Several resolutions were passed at the first meeting, namely:

- To focus on exploitation of (mostly women) workers in the Embassies, High Commissions, Consulates and international organizations in South Africa
- To demand fair recruitment process and labour law practices
- To force foreign missions in South Africa to abide by local labour laws and any other applicable laws
- To demand minimum wage and equal opportunities for all workers regardless of race or origin
- To force the Department of International Relations & Cooperation (DIRCO) to remind and advise embassy employees including Ambassadors, other representatives and their families in the accredited missions who enjoy diplomatic immunity and inviolability, on their duty to respect the laws and regulations of South Africa
- To extend the demand to all foreign missions to respect the Vienna Convention on Diplomatic Relations of 1961

After successful talks on 18 July 2018, the Department of Labour formally registered ULEMASA. Mr Abram Namanyane Sello Pelo, was the first President, Mr Sipho Maphalala, Deputy President and Mr Muhirhi Richard Ngekama was the first Elected General Secretary of the Organization.

=== Affiliation ===
ULEMASA came to a decision in September 2018 after the 13th National Congress of Congress of South African Trade Unions (COSATU) to affiliate with World Federation of Trade Unions.

=== Recognition ===
On 25 September 2018 The Department of International Relations and Cooperation sent official notification to all the heads of foreign states in the Republic notifying them of the registration of ULEMASA.

=== Third Democratic Elections ===
As a result of the National Congress, held in Pretoria (Tshwane) on 27 February 2021, Mr. Darlington Karumbiza, elected as the third president of ULEMASA, later resigned from the Union Affairs along with the General Secretary, Sipho Mahlangu.

== Fight Against Violation of Human Rights and Unfair Labour Practices ==
- ULEMASA held a picket against Libyan embassy officials in Pretoria for forcing embassy workers to undergo HIV tests in August 2020.
- Picket against Algerian Ambassador Abd-El-Naceur Belaid in a case of sexual harassment.
- Picket at the United Arab Emirates Embassy in Pretoria on charges of discrimination against local employees.

== Deregistration of ULEMASA ==
The Department of Labour cancelled ULEMASA's registration (LR2/6/2/2742)

The Registrar of Labour Relations revoked the registration of ULEMASA (LR2/6/2/2742) based upon Section 109 (2) read with Section 106 (2A) of the Labour Relations Act, 1995. The organization has been removed from the South African Register of Trade Unions under the leadership of Charles Seroba Modiba as its General Secretary.

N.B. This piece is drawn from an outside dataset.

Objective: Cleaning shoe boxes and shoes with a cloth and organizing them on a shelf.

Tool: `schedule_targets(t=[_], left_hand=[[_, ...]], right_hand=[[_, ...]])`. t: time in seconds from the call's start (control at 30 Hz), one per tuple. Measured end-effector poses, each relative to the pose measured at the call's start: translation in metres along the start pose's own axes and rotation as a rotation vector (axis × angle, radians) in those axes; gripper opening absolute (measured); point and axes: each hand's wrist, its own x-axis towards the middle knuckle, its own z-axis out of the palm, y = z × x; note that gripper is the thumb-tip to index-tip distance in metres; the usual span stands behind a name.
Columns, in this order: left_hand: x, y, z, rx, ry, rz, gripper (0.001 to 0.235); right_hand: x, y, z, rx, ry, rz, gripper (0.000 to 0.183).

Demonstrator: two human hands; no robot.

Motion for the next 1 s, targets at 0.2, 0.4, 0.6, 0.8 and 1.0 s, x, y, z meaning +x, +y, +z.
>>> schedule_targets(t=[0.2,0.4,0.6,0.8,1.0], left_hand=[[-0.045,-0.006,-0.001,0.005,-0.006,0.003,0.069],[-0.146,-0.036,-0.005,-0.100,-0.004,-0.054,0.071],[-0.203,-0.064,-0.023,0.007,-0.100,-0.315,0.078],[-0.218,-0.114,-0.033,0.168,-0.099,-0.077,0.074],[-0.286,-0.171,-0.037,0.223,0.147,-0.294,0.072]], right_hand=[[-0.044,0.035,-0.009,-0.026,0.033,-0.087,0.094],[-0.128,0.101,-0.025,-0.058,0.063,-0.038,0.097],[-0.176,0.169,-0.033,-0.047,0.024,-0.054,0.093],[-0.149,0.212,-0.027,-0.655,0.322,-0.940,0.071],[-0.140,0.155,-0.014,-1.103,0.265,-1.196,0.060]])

Locally recruited personnel employed at Missions will now be required to follow the protocols and procedures in Part 5 of the Policy on the Management of Diplomatic Immunities and Privileges. This information is available on the DIRCO website, www.dirco.gov.za. For the enforcement of Arbitration Awards, refer to Part 4, paragraphs 4.2.3 to 4.2.9.

Missions have been requested to honor the process by responding to documents from the Commission for Conciliation, Mediation and Arbitration (CCMA) transmitted via DIRCO and encouraged to attend meetings scheduled by the CCMA.